Directions.
Within the material below, transcribe exactly the lines from the one holding "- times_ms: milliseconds" through the one holding "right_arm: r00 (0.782", keeping both ends and skipping the rest.
***** Collected data
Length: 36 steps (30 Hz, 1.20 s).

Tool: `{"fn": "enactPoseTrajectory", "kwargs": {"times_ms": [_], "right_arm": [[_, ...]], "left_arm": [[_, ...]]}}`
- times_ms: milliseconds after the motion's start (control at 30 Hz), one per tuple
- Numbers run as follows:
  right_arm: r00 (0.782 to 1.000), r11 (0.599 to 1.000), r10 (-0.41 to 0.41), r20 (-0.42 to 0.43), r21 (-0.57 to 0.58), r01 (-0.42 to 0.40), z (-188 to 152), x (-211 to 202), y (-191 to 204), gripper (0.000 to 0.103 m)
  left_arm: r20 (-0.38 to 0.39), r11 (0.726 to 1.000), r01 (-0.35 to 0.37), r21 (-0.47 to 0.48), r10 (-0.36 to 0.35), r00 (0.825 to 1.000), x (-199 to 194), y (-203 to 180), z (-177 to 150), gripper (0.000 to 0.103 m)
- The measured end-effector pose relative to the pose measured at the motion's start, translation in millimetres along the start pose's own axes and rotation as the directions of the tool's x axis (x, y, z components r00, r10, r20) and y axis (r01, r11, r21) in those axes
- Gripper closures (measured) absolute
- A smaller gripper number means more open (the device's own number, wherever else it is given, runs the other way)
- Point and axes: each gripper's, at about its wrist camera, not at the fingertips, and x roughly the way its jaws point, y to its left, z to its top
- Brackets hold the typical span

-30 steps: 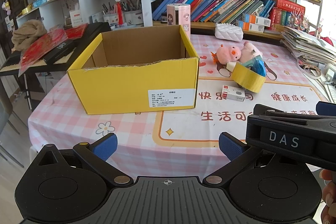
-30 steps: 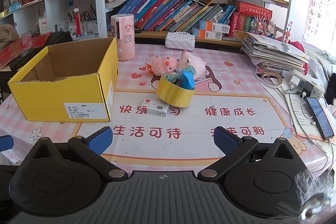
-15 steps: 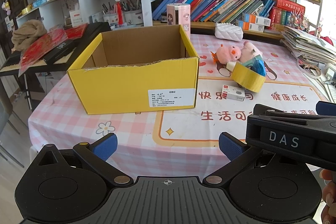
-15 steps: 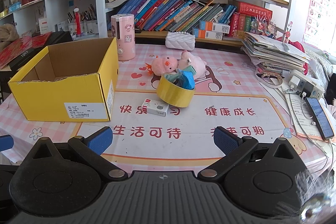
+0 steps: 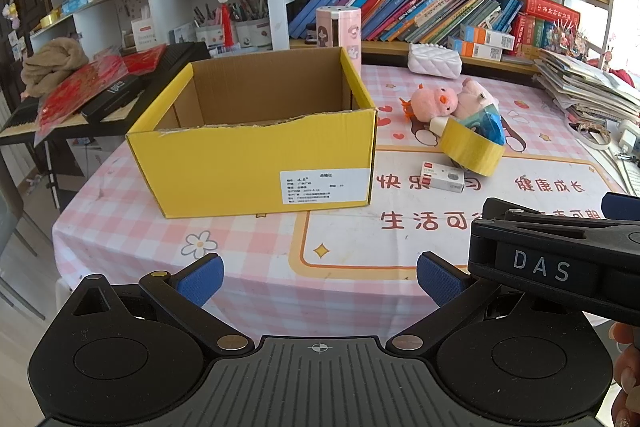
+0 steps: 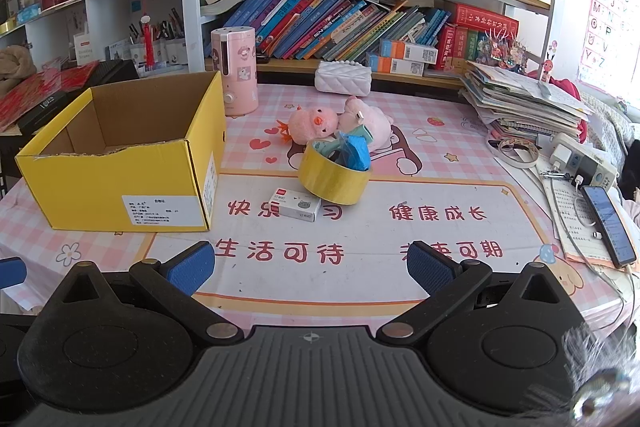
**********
Task response.
- times_ms: milliseconds after the motion's start (control at 30 Hz), one per tuple
- Numbers run as follows:
  right_arm: r00 (0.782 to 1.000), r11 (0.599 to 1.000), r10 (-0.41 to 0.41), r20 (-0.42 to 0.43), r21 (-0.57 to 0.58), r01 (-0.42 to 0.40), z (-188 to 152), x (-211 to 202), y (-191 to 204), gripper (0.000 to 0.103 m)

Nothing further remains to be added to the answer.